# [Task goal]
All lines in the data below carrying the string "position" are to be located and copied.

# [Given material]

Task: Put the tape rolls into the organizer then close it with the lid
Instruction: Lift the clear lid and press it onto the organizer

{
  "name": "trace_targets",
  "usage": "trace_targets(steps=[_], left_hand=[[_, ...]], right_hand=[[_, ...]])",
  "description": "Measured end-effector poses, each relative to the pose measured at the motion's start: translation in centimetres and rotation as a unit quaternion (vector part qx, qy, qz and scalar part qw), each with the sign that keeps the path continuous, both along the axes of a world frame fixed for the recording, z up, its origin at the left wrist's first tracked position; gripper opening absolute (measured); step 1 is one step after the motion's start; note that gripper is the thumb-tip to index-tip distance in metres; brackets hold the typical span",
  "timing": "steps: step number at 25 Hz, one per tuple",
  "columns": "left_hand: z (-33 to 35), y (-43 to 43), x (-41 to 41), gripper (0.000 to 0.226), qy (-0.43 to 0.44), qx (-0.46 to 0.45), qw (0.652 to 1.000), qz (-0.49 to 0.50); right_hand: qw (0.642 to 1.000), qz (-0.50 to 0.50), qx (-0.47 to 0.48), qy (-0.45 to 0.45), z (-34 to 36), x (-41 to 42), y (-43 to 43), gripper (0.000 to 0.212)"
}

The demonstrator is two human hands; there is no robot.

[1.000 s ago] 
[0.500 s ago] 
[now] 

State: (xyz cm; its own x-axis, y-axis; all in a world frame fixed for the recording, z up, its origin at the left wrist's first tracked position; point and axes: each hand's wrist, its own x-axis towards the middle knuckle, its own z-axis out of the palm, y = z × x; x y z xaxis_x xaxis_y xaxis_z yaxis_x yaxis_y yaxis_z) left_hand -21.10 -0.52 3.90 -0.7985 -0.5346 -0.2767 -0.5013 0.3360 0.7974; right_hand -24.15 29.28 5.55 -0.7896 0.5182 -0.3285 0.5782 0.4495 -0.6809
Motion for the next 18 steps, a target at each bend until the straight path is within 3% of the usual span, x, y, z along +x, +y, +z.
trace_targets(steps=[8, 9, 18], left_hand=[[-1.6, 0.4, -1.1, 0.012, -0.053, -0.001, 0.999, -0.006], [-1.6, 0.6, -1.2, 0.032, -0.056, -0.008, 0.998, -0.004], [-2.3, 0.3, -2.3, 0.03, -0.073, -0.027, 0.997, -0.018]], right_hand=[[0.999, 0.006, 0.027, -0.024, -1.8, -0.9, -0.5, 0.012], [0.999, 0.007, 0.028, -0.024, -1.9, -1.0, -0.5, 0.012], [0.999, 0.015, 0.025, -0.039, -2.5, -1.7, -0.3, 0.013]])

# [Answer space]
  "description": "Measured end-effector poses, each relative to the pose measured at the motion's start: translation in centimetres and rotation as a unit quaternion (vector part qx, qy, qz and scalar part qw), each with the sign that keeps the path continuous, both along the axes of a world frame fixed for the recording, z up, its origin at the left wrist's first tracked position; gripper opening absolute (measured); step 1 is one step after the motion's start; note that gripper is the thumb-tip to index-tip distance in metres; brackets hold the typical span",
State: (xyz cm; its own x-axis, y-axis; all in a world frame fixed for the recording, z up, its origin at the left wrist's first tracked position; point and axes: each hand's wrist, its own x-axis towards the middle knuckle, its own z-axis out of the palm, y = z × x; x y z xaxis_x xaxis_y xaxis_z yaxis_x yaxis_y yaxis_z) left_hand -21.10 -0.52 3.90 -0.7985 -0.5346 -0.2767 -0.5013 0.3360 0.7974; right_hand -24.15 29.28 5.55 -0.7896 0.5182 -0.3285 0.5782 0.4495 -0.6809

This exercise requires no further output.